Luego del almuerzo y el descanso, el viaje a FAB y sortear el último gran detalle: ninguno de los boxeadores de Balmetti están inscriptos en el torneo, él mandó toda la documentación en tiempo y forma, pero “hubo algún traspapeleo, problemas con la compu en FAB” que lo dejaron afuera. Carbón y Federico esperan durante seis horas por alguna posibilidad. La ausencia de varios boxeadores, les deja un espacio y Antony quedá inscripto. Da 61,600Kg, por lo que competirá en los 64Kg, categoría de la que no es habitué. Prácticamente todos sus combates fueron en Ligero (60Kg).
Alrededor de las 21hs, Carbón hace su presentación, en una pelea por fuera del campeonato, con una performance sobresaliente.
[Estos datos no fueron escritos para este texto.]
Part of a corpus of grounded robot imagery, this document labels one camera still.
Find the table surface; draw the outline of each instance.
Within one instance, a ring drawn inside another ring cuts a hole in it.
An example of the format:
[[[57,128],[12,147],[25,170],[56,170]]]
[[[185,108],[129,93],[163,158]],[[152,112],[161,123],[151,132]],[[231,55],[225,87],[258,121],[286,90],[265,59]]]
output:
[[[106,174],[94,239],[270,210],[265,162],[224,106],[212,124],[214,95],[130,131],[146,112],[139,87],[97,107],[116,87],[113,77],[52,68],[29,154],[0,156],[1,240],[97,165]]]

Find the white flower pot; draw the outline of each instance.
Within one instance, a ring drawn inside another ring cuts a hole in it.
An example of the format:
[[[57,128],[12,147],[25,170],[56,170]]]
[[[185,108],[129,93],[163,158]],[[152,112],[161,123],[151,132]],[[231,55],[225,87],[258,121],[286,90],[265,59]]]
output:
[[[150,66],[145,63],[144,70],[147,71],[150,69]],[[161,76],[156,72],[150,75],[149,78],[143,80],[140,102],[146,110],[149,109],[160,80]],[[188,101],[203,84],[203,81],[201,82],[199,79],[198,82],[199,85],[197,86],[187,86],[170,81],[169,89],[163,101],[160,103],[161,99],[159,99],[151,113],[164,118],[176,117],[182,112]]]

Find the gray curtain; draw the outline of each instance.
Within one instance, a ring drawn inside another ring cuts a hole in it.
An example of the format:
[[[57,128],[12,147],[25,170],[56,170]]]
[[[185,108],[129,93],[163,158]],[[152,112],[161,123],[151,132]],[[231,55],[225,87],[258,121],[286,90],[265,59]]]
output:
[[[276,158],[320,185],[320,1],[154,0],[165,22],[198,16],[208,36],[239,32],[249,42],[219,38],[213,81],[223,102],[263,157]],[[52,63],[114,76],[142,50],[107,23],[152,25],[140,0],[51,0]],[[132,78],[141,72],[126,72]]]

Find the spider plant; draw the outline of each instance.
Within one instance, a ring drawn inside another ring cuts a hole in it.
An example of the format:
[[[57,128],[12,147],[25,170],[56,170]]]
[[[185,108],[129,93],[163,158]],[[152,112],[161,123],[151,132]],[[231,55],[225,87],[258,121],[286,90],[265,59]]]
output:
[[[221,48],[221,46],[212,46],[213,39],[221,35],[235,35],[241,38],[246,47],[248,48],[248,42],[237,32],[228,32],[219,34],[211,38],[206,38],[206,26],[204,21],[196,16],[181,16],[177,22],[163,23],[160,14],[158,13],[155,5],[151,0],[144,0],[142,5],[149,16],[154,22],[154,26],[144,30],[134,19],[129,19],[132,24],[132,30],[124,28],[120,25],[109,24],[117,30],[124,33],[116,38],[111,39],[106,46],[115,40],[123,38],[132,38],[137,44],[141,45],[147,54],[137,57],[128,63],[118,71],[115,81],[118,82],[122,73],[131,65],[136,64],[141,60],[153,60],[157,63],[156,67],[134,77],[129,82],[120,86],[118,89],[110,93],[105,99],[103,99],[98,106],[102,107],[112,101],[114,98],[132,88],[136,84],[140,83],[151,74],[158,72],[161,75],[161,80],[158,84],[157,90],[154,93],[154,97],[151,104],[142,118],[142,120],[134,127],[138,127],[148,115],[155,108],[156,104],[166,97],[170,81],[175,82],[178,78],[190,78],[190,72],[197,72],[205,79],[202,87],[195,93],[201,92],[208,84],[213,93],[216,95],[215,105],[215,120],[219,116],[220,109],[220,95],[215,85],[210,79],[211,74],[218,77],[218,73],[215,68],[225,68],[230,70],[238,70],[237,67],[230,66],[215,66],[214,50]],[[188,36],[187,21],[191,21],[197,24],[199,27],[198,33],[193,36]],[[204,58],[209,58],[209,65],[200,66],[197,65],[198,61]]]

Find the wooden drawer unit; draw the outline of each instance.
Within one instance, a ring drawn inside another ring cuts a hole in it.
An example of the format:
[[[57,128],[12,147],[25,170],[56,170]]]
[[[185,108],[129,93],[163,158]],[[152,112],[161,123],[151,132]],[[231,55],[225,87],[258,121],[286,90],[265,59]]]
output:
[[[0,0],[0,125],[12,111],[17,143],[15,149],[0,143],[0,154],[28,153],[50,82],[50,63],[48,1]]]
Ocasionó dos cuentas de protección al rival, ganó por puntos frente a Juan Pablo Gary.
En su segunda pelea, el 22/10, obtuvo la victoria también por puntos contra Marcelo Rodriguez, y de la misma manera contra Kevin Martinez el 29/10, en un combate parejo, que Carbón logró cerrar mejor que su rival. Camino al vestuario, Perez le comenta a su técnico de un dolor en el brazo, precisamente en el bíceps. Sí, además de todo lo sucedido, Carbón tiene un desgarró, que lejos de amendrentarlo, lo impulsa, una vez más, hacia adelante
El 5/11 contra Miguel Burgos tuvo una pelea difícil. La seguidilla de fechas, el desgarro en el bíceps y pelear en una categoría superior, fueron acusando recibo en su físico. Por momentos ahogado, sin piernas, con pocos reflejos, Antony busca esa fuerza, que una vez más, lo impulsa hacia delante. Su técnico en cada pausa le grita desde la esquina “¿Qué le vas a regalar a tu mamá?” Finalmente, Perez se impuso por puntos. Todo fue alegría en Carbón, Federico Balmetti y la familia de Perez “que no tenían un mango para viajar a la FAB. Rascaron de donde pudieron para cargar la sube y pagar la entrada”. Su mamá (que cumplió años ese mismo día) y hermanos, que desde chicos emigraron de la provincia de Salta, dejando atrás un padre violento, hoy trabajan de sol a sol en un taller de costura que lograron montar en su casa en Mataderos, cerca de la Villa Cildañez, para que Antony pueda dedicarse al boxeo “porque nació para eso”.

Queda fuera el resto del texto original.